<<<<

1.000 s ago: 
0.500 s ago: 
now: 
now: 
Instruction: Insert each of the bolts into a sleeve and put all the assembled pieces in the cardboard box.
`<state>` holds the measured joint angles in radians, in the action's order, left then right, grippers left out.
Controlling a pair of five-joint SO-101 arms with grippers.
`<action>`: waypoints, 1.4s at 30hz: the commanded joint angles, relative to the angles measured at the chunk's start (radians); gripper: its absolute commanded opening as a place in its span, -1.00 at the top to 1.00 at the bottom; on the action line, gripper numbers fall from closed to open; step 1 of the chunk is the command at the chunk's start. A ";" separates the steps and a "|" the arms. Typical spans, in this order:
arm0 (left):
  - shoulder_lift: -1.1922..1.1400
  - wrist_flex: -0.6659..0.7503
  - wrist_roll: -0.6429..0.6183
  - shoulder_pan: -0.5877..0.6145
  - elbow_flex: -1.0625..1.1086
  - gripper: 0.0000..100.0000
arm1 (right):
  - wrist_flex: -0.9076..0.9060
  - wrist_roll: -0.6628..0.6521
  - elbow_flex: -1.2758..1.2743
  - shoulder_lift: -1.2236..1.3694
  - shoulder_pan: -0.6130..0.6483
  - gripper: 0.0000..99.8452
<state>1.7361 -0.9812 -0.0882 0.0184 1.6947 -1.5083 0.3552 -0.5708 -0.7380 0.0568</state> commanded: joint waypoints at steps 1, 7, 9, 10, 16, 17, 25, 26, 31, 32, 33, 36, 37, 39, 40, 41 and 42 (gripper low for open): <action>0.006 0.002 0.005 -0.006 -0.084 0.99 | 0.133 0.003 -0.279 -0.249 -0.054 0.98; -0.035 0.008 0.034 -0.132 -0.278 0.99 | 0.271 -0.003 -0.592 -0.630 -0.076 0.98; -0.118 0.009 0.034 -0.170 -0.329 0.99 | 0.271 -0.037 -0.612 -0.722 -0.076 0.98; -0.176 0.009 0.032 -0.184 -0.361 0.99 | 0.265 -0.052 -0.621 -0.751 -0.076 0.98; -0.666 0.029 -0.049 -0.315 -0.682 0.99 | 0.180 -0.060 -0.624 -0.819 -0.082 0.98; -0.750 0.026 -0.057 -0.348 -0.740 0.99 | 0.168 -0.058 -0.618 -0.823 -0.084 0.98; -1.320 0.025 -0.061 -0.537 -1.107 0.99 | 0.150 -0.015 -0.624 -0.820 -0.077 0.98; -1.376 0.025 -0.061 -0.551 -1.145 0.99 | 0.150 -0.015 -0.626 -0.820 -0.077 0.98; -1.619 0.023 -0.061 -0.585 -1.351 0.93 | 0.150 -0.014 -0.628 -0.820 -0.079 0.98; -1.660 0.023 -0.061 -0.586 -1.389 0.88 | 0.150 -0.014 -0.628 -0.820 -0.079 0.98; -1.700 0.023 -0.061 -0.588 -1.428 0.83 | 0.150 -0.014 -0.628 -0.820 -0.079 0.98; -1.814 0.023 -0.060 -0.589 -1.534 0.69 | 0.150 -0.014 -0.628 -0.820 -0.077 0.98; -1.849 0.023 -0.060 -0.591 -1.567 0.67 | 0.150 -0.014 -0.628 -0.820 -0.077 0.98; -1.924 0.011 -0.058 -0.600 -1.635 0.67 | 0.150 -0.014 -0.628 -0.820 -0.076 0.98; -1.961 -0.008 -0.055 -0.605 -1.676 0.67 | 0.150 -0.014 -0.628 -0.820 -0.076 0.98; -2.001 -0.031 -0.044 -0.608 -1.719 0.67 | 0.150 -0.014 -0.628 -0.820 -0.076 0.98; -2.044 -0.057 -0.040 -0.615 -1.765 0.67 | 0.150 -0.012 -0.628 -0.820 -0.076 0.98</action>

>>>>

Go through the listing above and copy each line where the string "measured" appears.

• THE ANSWER:
`<state>` holds the measured joint angles in radians, in the action's order, left then right, grippers left out.
`<action>`: waypoints, 1.4s at 30hz: the commanded joint angles, relative to the angles measured at the chunk's start (radians); gripper: its absolute commanded opening as a place in its span, -1.00 at the top to 1.00 at the bottom; on the action line, gripper numbers fall from closed to open; step 1 of the chunk is the command at the chunk's start. A ";" separates the steps and a "|" the arms. Typical spans, in this order:

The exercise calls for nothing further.